Final answer:
The standard deviation of the weights of 6 puppies is calculated by subtracting the mean from each weight, squaring the results, finding the sum and calculating the variance by dividing this sum by the number of puppies. The standard deviation is the square root of the variance, which in this case is approximately 4.72kg.
Step-by-step explanation:
You've been tasked with calculating the standard deviation of the weights of 6 puppies. The standard deviation is a measure of how spread out the numbers in a data set are. To find the standard deviation, you can follow these steps:
Calculate the mean of the data set (which has been provided as 7kg).
Subtract the mean from each of the weights to find the deviations.
Square each deviation to find the squared deviations.

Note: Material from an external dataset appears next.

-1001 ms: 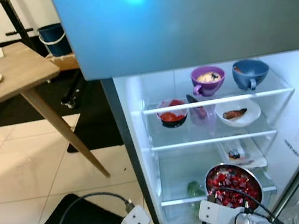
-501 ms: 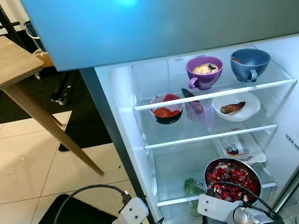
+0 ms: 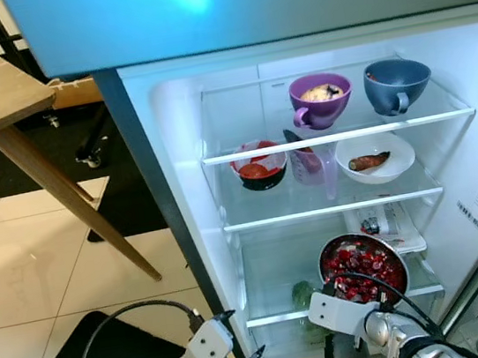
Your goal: Restocking fridge
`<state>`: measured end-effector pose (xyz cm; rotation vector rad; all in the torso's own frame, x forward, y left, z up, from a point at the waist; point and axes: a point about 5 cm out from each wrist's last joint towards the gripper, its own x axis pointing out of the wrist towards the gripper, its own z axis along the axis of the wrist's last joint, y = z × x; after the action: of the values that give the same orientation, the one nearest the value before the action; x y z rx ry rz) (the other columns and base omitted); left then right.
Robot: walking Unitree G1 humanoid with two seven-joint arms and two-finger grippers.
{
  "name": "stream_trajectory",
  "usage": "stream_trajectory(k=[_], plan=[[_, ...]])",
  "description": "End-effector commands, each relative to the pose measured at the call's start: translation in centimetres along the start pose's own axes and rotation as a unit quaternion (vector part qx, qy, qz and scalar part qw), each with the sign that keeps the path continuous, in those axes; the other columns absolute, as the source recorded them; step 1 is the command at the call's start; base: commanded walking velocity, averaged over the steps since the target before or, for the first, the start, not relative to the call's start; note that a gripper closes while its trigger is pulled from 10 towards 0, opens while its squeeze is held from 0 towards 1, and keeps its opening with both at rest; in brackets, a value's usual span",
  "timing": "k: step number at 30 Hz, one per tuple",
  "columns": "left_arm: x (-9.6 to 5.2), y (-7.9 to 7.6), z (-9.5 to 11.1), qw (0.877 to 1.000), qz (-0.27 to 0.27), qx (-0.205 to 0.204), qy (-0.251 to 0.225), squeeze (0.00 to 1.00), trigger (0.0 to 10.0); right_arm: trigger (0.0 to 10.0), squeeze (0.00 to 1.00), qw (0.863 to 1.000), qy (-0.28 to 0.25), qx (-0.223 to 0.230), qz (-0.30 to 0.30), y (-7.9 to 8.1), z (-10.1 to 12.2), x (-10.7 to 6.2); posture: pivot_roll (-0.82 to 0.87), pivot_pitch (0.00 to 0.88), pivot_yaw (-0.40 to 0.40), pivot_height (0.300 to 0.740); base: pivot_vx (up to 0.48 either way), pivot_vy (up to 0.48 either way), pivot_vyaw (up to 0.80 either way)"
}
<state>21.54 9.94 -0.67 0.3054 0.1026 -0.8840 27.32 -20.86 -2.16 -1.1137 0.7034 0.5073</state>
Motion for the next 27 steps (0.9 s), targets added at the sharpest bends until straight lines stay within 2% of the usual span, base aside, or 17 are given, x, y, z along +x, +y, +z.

Add up all the squared deviations.
Divide by the number of puppies to find the variance.
Take the square root of the variance to find the standard deviation.
Applying the steps to the provided data:
The mean is Överline x = 7kg.
The deviations are: -6, -5, 0, 0, 3, 8.
The squared deviations are: 36, 25, 0, 0, 9, 64.
The sum of squared deviations is: 36 + 25 + 0 + 0 + 9 + 64 = 134.
The variance is: 134 divided by 6 = 22.333.
The standard deviation is: the square root of 22.333 = 4.72kg (approx).
Therefore, the standard deviation of the puppies' weights is approximately 4.72kg.